A Cottage on Dartmoor uses flashback technique, opening with Joe's flight from prison before going back to reveal the core events which led to him being there. The action finally returns to the present and Joe's death, framing the historical with the current.

The central cinema sequence in the film is noted for its reflection of the seminal transitional period in cinema history when the advent of talkies was revolutionising the industry but silent and talkie films still existed side by side. The first film on the bill at the cinema is a silent comedy, with full orchestral accompaniment, and the audience are shown laughing uproariously. When the main talkie feature begins, however, the audience falls into a state of stunned, emotionless silence. This has been interpreted as Asquith's own comment on the phenomenon.
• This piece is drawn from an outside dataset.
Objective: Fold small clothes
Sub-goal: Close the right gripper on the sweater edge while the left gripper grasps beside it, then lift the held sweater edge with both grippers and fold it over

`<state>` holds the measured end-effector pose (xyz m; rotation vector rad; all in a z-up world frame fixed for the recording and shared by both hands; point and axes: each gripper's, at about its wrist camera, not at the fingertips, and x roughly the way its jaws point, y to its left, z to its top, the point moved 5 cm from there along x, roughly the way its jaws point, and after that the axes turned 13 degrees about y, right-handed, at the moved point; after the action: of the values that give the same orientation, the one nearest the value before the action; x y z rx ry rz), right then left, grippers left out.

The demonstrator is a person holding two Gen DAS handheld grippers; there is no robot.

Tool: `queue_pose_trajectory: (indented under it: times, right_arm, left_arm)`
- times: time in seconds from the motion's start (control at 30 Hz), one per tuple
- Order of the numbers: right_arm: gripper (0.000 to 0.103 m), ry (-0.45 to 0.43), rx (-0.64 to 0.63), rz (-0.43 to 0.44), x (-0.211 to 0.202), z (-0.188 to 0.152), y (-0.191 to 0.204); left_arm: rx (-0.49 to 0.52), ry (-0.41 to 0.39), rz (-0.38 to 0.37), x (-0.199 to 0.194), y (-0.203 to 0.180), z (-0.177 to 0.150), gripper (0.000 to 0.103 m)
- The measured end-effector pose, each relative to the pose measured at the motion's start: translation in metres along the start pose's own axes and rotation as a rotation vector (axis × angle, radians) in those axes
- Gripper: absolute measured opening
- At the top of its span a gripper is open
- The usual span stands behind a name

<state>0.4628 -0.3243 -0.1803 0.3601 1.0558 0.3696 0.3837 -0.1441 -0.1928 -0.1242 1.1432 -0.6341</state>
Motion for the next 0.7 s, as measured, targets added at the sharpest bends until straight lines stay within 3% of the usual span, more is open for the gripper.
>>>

Writing in The New York Times in 2007, critic Dave Kehr surmised that "many filmmakers, Asquith apparently included, believed that silent storytelling had reached such a high level of refinement that mere chatter would never be enough to extinguish it."

==Legacy==
A Cottage on Dartmoor has yet to be released in its original part-talkie form. A mute version of the sound print was released without its original soundtrack on DVD by Kino Films in the US in 2007. In place of the original sound, a modern piano score has been added which bears no resemblance to the original synchronized score. The same DVD was released in the UK by the British Film Institute in 2008, and was positively received by critics. Simon McCallum wrote, "A straightforward but beautifully realised tale of sexual jealousy, the film easily counters the entrenched criticism that British cinema in the silent era was staid, stagy and lacking emotion" and "(it) is perhaps most rewardingly viewed as a final, passionate cry in defence of the silent aesthetic in British cinema." Kehr noted that the film "(suggests) that there was more to the British silent cinema than the youthful works of Alfred Hitchcock" and that it "provides ample illustration of how elegantly and assuredly expressive silent film had become, and how hard it must have been to believe that this magnificent medium, then just over 30 years old, was doomed."